Since the hallmark of an experiment is the manipulation of an independent variable presumed to be the cause of a change in the dependent variable, researchers often incorporate a “manipulation check” into their study procedures to be certain the experimental group experienced the independent variable as intended. For example, participants might be asked to report on how much sleep they received. Those in the experimental group should say they received about 3.0 hours sleep, while those in the control condition should indicate about 8.5 hours, on average. Similarly, an experimenter studying the effects of watching a video on subsequent attitudes might ask participants a question or two about the video to gauge whether they watched it. This is an important check to see that the procedures of the experiment unfolded as intended.
Activity: Components of Experimental Research
Test Yourself
- Which variable is manipulated in an experiment?
- What three criteria must exist to establish a causal relationship?
- How can random assignment be distinguished from random sampling?
TYPES OF EXPERIMENTAL DESIGNS
There are many different types of experimental designs. What makes any experiment a “true” experiment is the presence of four core features: (1) random assignment, (2) an experimental and a control group, (3) the manipulation of an independent variable experienced by the experimental group, and (4) the measurement of a dependent variable (i.e., the outcome) to see what (if any) effect the independent variable had. This is usually referred to as a “post-test.” An experimental design that includes these four features and only these four features is referred to as a basic experimental design (see figure 6.2).
Classic Experimental Design
A classic experimental design includes the four basic features from the basic design (random assignment, an experimental and a control group, the manipulation of an independent variable, and a post-test measurement of the dependent variable), along with a pre-test of the dependent measure. This design is also commonly called a pre-test–post-test design. Even when random assignment is used to place participants into groups, there may be differences between the groups starting out. For example, perhaps some of the participants who end up in the experimental group have exceptional memories or are great at word tasks. If a basic experimental design is used, then the dependent variable is measured only once following exposure to the independent variable, during the post-test. Due to the exceptional qualities of the participants in the experimental group, the researcher might find no differences in word recall between the experimental and control groups. It appears that the independent variable, sleep deprivation, had no impairing effect on performance. But what if the experimental group had done even better had they not been sleep deprived? With only one measure of the dependent variable, an experimenter will never know the answer. However, if performance is measured before and after exposure to the independent variable, we can see how much performance is impaired by sleep deprivation. In a classic experimental design, participants are randomly assigned to an experimental or control group and then given a pre-test, where the dependent variable is measured prior to exposure to the manipulation (i.e., the independent variable). The participants in the experimental group then receive the manipulation (i.e., are sleep deprived), and both groups are reassessed (i.e., given a post-test) on the dependent variable, as outlined in figure 6.3.

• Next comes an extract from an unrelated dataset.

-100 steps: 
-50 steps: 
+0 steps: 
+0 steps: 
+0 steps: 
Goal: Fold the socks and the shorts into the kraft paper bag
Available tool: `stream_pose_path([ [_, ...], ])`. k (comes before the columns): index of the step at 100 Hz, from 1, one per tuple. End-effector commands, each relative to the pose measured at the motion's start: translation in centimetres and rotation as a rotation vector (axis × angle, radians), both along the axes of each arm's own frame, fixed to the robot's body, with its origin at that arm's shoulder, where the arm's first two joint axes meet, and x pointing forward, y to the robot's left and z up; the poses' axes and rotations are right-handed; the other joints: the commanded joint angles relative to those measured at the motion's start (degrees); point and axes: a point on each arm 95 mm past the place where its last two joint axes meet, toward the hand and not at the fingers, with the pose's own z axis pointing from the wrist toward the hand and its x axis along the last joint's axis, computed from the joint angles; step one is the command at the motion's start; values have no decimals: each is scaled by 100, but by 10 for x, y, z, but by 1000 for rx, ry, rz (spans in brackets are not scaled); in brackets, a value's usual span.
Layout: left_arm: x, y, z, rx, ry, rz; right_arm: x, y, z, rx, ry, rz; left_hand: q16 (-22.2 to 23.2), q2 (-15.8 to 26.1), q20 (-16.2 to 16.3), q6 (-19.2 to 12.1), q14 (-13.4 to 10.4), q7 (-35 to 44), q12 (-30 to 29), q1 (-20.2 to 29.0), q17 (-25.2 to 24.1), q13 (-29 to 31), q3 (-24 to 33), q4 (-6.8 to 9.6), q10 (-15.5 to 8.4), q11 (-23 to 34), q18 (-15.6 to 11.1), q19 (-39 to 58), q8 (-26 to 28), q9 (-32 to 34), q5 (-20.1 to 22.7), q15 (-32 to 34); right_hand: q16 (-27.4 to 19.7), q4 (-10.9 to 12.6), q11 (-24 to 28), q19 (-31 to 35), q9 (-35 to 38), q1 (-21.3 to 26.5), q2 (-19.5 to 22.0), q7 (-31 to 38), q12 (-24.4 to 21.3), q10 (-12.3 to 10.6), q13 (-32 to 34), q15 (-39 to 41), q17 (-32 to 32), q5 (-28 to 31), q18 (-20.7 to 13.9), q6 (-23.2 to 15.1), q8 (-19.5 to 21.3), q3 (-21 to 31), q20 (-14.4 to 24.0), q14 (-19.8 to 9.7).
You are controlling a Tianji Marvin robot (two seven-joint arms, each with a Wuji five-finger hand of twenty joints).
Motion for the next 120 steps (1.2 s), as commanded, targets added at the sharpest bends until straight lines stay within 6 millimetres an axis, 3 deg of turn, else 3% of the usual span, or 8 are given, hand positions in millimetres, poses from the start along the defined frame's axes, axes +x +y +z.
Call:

Between-Subjects and Within-Subjects Designs
In the designs discussed thus far, the experimental group is exposed to an independent variable and the control group is not. The experimental group can experience an independent variable in two ways: It can be assigned either to one or all levels of the independent variable. In a between-subjects design, participants in the experimental group are exposed to only one level of the independent variable. For example, in an experiment on the effects of music on personality, undergraduates at a Canadian university were randomly assigned to one of three possible conditions where they (1) listened to a classical song while reading the English translation of the lyrics, (2) listened to a classical song and followed along with the text provided in German, or (3) listened to an English translation of the lyrics (Djikic, 2011). This is called a between-subjects design because there are differences between participants (also known as subjects) in how they experience the independent variable. This type of design is also called an “independent groups design” since each fraction of the experimental group independently receives one treatment. One-third of the participants heard the song while reading the English translation (a music and lyrics condition), one-third listened to the song while looking at German lyrics (described as a music only condition since no one in the study understood German), and one-third listened to the English translation (lyrics only without the music). In case you are curious, Djikic (2011) found that listening to classical music changed the participants’ personalities for the better, leading to a self-reported enhanced variability in overall personality, while exposure to lyrics but no actual music produced a diminished variability in personality.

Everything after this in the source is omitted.